So I play, for a while anyway. It’s a violent sport, but injuries are random, accidental. People aren’t necessarily trying to hurt each other, they’re just moving, fast, wheeling around in sweeping circles or bouncing back and forth in straight lines, and if they happen to crash - oh well. There are no referees, of course, and the only rule is “don’t flinch.” It’s basically a multi-player simultaneous game of chicken. I give it a try, I put my head down, close my eyes, and attempt a path straight across the circle. I don’t swing my fists; I can’t quite bring myself to punch a random stranger, but I’m not above running into them.

I never make it to stage right. Within seconds of reaching the center, I am getting knocked on all sides, bouncing back and forth like a ping-pong ball in a pinball machine. It may be random, but it feels like I’m being targeted; my height makes me easy to see, and the fact that I am skinny as a stick probably makes smashing into me seem like a good bet. Plus I stand out in this crowd. My thick glasses and Supercuts hair style give me the classic nerd look, and then there’s the shirt: I’m probably the only white guy in history to wear a daishiki in a mosh pit.

When I open my eyes I see there is a closer zone of safety. The area directly in front of the stage is an oasis of peace, and I make for it. The sound level there is still intense, but more manageable as the speakers are aimed past me. And though I still get jostled a bit, I find if I hold onto the stage supports, I can keep myself upright. I am looking directly up to the singer. I can see the sweat dripping off his forehead, the spray of saliva as he spits out his hatred for the police or Nancy Reagan or something like that.

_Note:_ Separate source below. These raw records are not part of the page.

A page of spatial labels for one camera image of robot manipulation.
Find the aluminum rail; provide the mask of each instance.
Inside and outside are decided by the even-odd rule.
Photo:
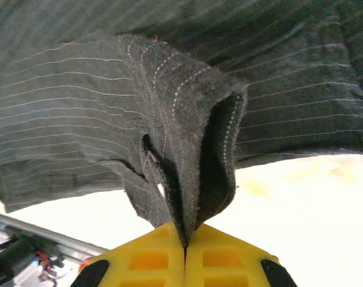
[[[57,248],[63,257],[77,263],[81,263],[88,257],[98,256],[108,251],[105,248],[0,214],[0,231],[4,232],[6,226],[14,227],[56,242]]]

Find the pinstripe cloth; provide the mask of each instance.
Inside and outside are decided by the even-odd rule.
[[[363,153],[363,1],[0,1],[7,211],[124,187],[186,244],[235,167],[345,152]]]

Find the white background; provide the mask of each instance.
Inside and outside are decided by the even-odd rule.
[[[276,255],[298,287],[363,287],[363,156],[281,161],[238,170],[236,180],[234,202],[207,224]],[[109,249],[152,230],[123,191],[9,216]]]

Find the gray pinstripe fabric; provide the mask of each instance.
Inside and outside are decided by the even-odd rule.
[[[344,152],[363,153],[363,1],[0,1],[9,211],[125,187],[187,243],[234,167]]]

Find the yellow gripper pad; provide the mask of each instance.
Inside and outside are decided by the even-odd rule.
[[[278,261],[203,224],[186,257],[173,223],[85,260],[71,287],[297,287]]]

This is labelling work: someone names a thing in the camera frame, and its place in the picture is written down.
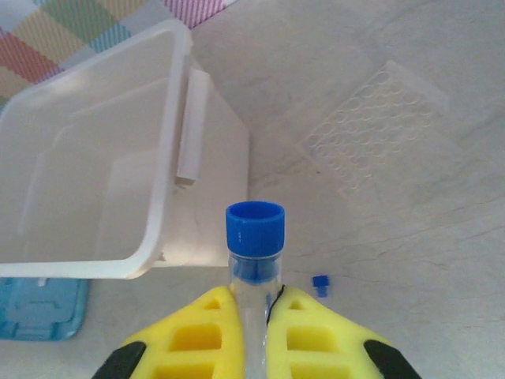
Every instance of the white table surface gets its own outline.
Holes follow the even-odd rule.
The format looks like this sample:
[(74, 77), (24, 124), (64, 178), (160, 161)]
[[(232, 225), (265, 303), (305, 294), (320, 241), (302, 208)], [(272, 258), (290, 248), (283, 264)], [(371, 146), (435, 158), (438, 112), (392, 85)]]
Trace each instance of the white table surface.
[[(286, 207), (284, 281), (331, 276), (331, 308), (394, 341), (423, 378), (505, 373), (503, 0), (240, 0), (194, 54), (251, 129), (250, 192)], [(295, 142), (394, 60), (443, 118), (351, 193)], [(226, 282), (223, 268), (94, 281), (63, 343), (0, 343), (0, 378), (90, 378), (132, 332)]]

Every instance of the colorful checkered fabric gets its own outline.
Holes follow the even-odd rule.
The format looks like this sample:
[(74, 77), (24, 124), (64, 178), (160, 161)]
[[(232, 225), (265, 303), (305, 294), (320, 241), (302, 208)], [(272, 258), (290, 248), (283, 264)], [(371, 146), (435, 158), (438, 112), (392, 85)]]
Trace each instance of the colorful checkered fabric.
[(8, 99), (160, 21), (190, 28), (235, 0), (0, 0), (0, 111)]

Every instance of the blue plastic piece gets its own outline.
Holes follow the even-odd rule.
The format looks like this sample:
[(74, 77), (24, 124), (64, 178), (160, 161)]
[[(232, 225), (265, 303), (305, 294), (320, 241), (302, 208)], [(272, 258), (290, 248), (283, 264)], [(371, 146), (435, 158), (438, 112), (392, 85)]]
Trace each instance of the blue plastic piece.
[(88, 280), (0, 278), (0, 339), (66, 340), (84, 320)]
[(313, 276), (312, 285), (316, 288), (318, 297), (326, 298), (328, 296), (328, 286), (330, 285), (328, 275)]
[(284, 208), (266, 201), (244, 201), (226, 210), (228, 249), (241, 257), (277, 254), (284, 247)]

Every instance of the blue screw cap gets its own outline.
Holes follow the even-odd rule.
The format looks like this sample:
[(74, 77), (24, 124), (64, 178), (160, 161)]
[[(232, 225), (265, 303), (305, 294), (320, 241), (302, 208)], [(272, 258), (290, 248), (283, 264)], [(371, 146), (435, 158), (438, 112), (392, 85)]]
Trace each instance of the blue screw cap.
[(240, 257), (262, 258), (284, 247), (284, 208), (267, 201), (243, 201), (226, 210), (228, 249)]
[(328, 296), (328, 286), (330, 285), (330, 278), (328, 275), (313, 276), (312, 285), (316, 288), (319, 298), (326, 298)]

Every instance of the container handle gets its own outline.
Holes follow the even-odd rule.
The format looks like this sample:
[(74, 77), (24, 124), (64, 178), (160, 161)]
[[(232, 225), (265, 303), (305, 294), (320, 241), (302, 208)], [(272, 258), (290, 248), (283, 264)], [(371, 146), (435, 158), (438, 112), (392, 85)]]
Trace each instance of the container handle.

When the set ends, the crowd calms down a bit, although speaker after speaker tries to keep them riled. People are angry about Reaganomics; it feels like what’s trickling down isn’t money. People are angry about CIA operatives secretly helping paramilitaries in Central America kill civilians, including four American nuns. People are angry about billions spent on nuclear weapons while folks are sleeping in doorways. People are angry about a growing police state aimed at anyone who expresses dissent, and this one really strikes a nerve as the speakers are able to literally point to hundreds of uniformed officers standing by. And the crowd gets really heated when they announce that the group who left on the “educational tour” is in jail, well 87 of them anyway. While walking up Kearny Street they were surrounded by police on dirt bikes and arrested for blocking the sidewalk (although they were moving at the time). This is in addition to the 89 arrested earlier in the week. “Remember,” we’re told, “We’re all going to march to the Hall of Injustice as soon as the Dead Kennedys finish their show.”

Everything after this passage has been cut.